When a host directory is mounted into a docker container, how are file permissions handled?
Docker copies files permissions from the host to the container verbatim, inluding numeric user ids. E.g. if the owner of a file in the host file system is user 42, then the owner of the same file in the container would also be user 42. The trouble is, user IDs are not synchronized between the host and the container; there is no guarantee that user 42 in the container OS is the same as in the host OS, or that it even exists. The same goes for groups.
Let’s run a little example. I will use Ubuntu as a host and Alpine as a container. Let’s prepare a folder with a file and give it some custom ownership:
$ mkdir folder $ touch folder/file $ sudo chown -R `whoami`:www-data folder $ ls -l folder total 0 -rw-rw-r-- 1 ikriv www-data 0 Apr 11 01:20 file
www-data is a standard Ubuntu group that is used for web server. You can substitute it with a different group if you wish.
Now, let’s mount the folder into an Alpine container and see what happens:
$sudo docker run -v `pwd`/folder:/etc/folder alpine sh -c "ls -l /etc/folder" total 0 -rw-rw-r-- 1 1000 xfs 0 Apr 11 05:20 file
Here we create a container based on the stock “alpine’ image from the Dockerhub, use
-v option to map our host folder to
/etc/folder in the container, and execute
sh process in the container, asking it to run command
ls -l /etc/folder. We need
-v seems to want an absolute path.
In the container, the owner of the file is “1000”, and the group is “xfs”, while on the host they are “ikriv”, and “www-data” respectively. Why is that? This is because file permissions contain numeric user ID and numeric group ID, not the names. The ID of the user
ikriv happens to be 1000 on the host (this may vary), and the ID of the group
www-data is 33 (this is fairly standard and should be the same on your machine as long as it is running Ubuntu).

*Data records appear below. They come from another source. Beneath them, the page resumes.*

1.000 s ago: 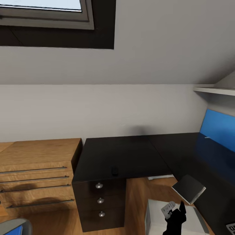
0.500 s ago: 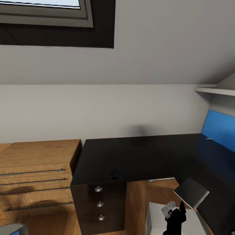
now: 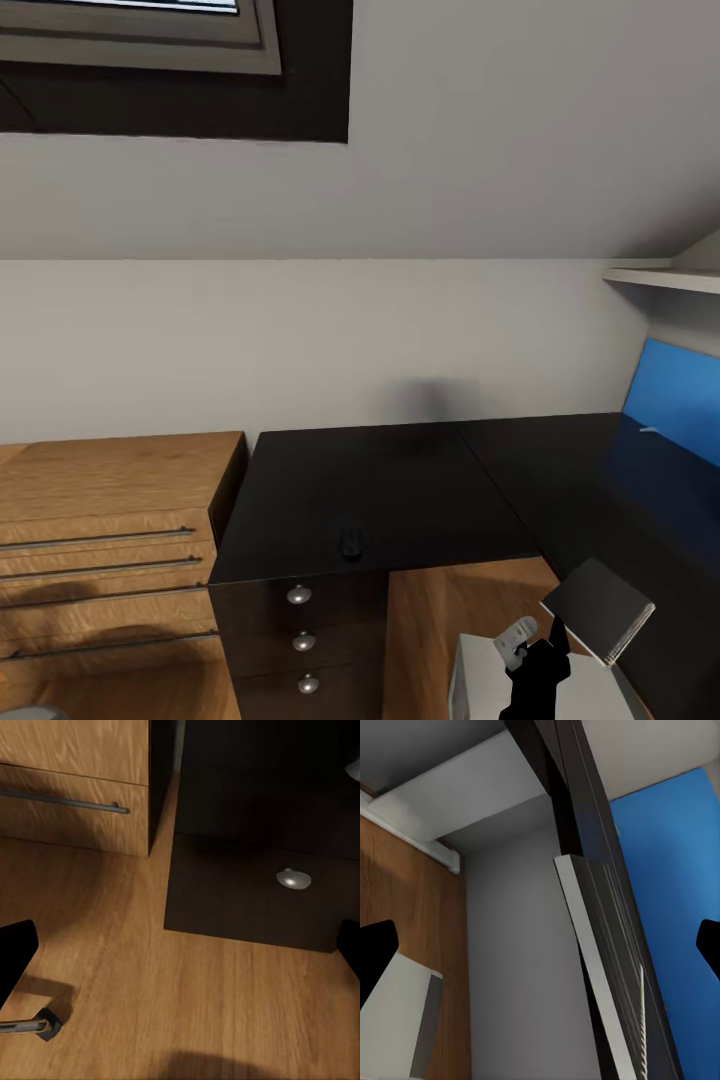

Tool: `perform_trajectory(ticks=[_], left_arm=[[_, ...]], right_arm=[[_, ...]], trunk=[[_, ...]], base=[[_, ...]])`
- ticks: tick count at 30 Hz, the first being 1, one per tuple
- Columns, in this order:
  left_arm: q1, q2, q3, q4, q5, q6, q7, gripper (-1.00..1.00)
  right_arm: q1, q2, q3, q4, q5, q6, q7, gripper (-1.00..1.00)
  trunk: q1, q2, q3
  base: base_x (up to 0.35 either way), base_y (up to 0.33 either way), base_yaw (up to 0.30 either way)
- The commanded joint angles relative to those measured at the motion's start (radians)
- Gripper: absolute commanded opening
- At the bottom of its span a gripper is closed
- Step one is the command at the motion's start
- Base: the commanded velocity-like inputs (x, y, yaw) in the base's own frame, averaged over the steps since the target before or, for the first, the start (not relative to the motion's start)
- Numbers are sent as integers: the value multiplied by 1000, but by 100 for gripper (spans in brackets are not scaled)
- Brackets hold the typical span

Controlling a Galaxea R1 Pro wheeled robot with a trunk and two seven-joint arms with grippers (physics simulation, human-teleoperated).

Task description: In the bedroom, organize the workspace by keeping the computer under the desk, ensuring the monitor is on the desk, placing the keyboard on the desk next to the monitor, placing the mouse on the desk next to the keyboard, moving the folder from the swivel chair onto the desk next to the mouse, stacking the notebook on top of the folder with the pen on top of the notebook, and positioning the swivel chair next to the desk.

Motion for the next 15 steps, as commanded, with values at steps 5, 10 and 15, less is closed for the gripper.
perform_trajectory(ticks=[5,10,15], left_arm=[[-1,1,9,1,-9,-3,-2,100],[-1,0,9,1,-9,-3,-2,100],[-1,0,10,1,-9,-3,-2,100]], right_arm=[[-1,0,-1,0,8,13,-3,100],[-1,0,-1,1,8,14,-3,100],[-1,0,-2,2,8,14,-3,100]], trunk=[[0,-1,-1],[0,-1,-1],[0,-1,-1]], base=[[5,0,0],[1,0,0],[0,0,0]])
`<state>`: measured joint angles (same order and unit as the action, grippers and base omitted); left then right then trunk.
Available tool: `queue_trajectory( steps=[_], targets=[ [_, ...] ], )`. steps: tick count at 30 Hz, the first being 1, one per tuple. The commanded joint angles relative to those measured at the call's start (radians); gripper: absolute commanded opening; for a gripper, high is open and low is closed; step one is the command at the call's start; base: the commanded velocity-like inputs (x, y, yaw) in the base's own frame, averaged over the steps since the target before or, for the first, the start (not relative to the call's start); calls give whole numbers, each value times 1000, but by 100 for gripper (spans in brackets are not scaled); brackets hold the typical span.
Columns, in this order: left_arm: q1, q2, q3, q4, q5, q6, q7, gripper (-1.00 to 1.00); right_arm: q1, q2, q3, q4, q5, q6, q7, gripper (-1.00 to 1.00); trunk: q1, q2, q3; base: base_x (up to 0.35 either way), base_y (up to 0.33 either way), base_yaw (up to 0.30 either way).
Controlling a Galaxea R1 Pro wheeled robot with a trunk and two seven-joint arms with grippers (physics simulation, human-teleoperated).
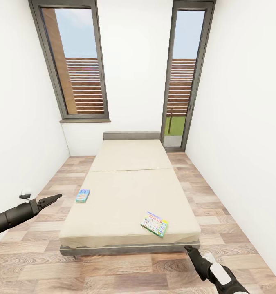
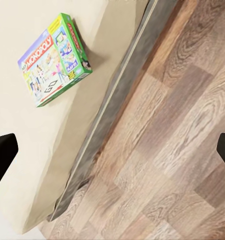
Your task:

$ id -u ikriv 1000 $ id -g www-data 33
However, in the stock Alpine image, user 1000 does not exist at all, and group 33 is called “xfs”:
$ sudo docker run alpine getent passwd 0 root:x:0:0:root:/root:/bin/ash $ sudo docker run alpine getent passwd 1000 $ sudo docker run alpine getent group 33 xfs:x:33:xfs
The first command verifies that user 0 on Alpine is root, the second command demonstrates that user 1000 does not exist (hence no output), and the third command shows that group 33 is
The good news is that in many container scenarios file permissions don’t matter. The commands in the container are often executed as root, and root usually ignores file permissions. Root is always user 0, so files owned by
root on the host will be owned by
root in the container and vice versa. However, if more advanced permissions are desired, things can get tricky.
One way to handle it is to ensure that the host and the container use the same or closely related distros (e.g. Ubuntu/Debian), which have the same standard IDs for most things, and avoid giving ownership to custom users. For example,
www-data is always 33 on Ubuntu.
The alternative is to use only custom users and groups in both the host and the container, create them with explicit numeric IDs, and make sure they don’t collide with anything existing. E.g. create user and group
my-www-data with numeric id 6442 in both the host and the container, and reconfigure the web server to use
my-www-data instead of standard
According to various sources, suggested solution is not to map host directories into containers, but to use volumes. This sounds like a great idea, but required quite a few extra work in my case. The directory I am mapping happens to contain a clone of a private Git repository that I access via SSH using RSA certificates. It is possible to do this from a container, but I would need to setup Git, the SSH infrastructure, and isntall all proper certificates in that container, which is doable, but seemed like an overkill to me.
Thus, at the moment I chose to run both my host and my containers run Ubuntu. This may be limiting and not portable, but I did not have time or desire to reconfigure everything to use custom groups, nor to setup a container for git-SSH access.